Adélaïde Mukantabana, survivante et présidente de l'association Cauri, témoigne : « J'avais 32 ans en 1994 et je vis avec cette mémoire depuis trois décennies ». Cette année, au milieu des dignitaires, elle a partagé son expérience, renforçant l'importance du souvenir collectif.
La cérémonie, longtemps discrète, a trouvé sa place dans ce nouveau lieu de mémoire, inauguré le 5 février puis enrichi d'une plaque et d'un arbre commémoratif. Ce projet est le fruit de l'engagement des associations et de la volonté des élus, comme l’a souligné Céline Papin, présente lors de l'événement.

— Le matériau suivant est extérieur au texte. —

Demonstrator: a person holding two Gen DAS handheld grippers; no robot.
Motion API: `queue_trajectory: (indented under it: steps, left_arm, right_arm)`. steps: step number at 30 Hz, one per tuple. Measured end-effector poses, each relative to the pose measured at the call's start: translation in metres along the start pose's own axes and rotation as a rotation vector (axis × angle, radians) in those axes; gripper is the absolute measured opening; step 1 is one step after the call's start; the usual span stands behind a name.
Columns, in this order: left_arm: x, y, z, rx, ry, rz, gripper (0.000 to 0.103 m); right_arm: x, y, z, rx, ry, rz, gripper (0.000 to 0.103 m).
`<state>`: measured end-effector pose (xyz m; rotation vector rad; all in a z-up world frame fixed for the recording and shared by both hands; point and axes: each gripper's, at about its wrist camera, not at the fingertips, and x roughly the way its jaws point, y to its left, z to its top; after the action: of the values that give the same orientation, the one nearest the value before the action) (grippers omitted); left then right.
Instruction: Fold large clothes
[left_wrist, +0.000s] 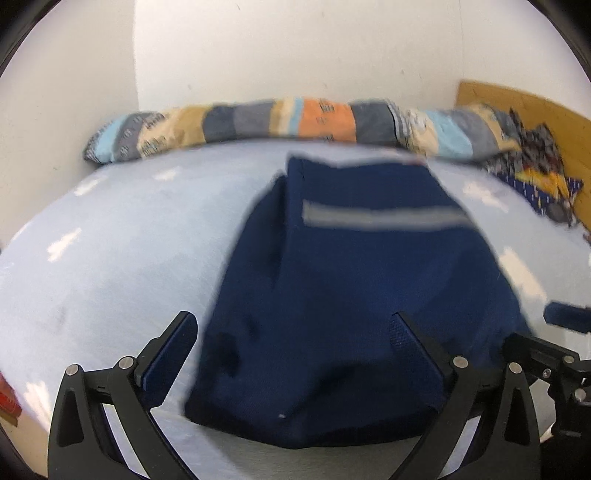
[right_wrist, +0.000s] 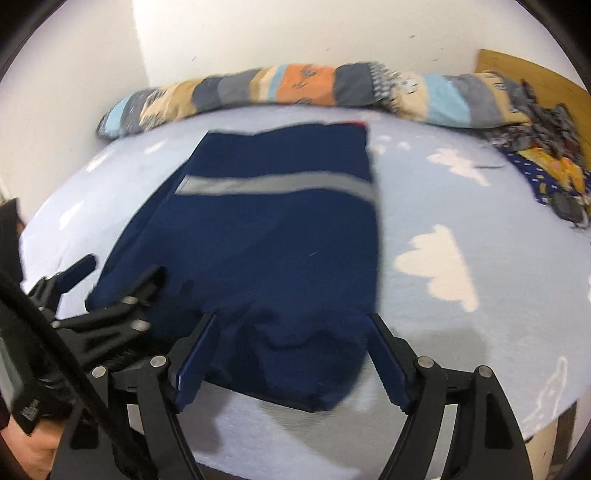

Nathalie Bois-Huyghe, adjointe à la culture, a affirmé que la Ville se tenait à l'écoute des associations : « Bordeaux n’oubliera pas. Nous souhaitons instaurer une continuité qui s'oppose à l'effacement ». Ce soir-là, les discours résonnaient avec solennité, appelant à l'hommage, à la justice et à la lutte contre le négationnisme.
Rappel des responsabilités
Les intervenants ont évoqué le devoir d’inventaire concernant la responsabilité historique de la France dans le génocide, une réalité établie par des historiens et reconnue officiellement depuis 2021. Dominique Delpuech, conseiller diplomatique du préfet, a souligné : « Nous avons entrepris un travail difficile mais nécessaire pour faire face à notre passé ».
Ce jour demeure un moment de deuil : « Nous portons vos absences dans nos corps cailloux », a déclaré Beata Umubyeyi Mairesse, également rescapée. La cérémonie s’est conclue par la lecture d’un poème et un chant faisant écho à la perte d’« innocents fauchés à la machette », un ultime hommage à ceux qui ont perdu la vie dans cette tragédie.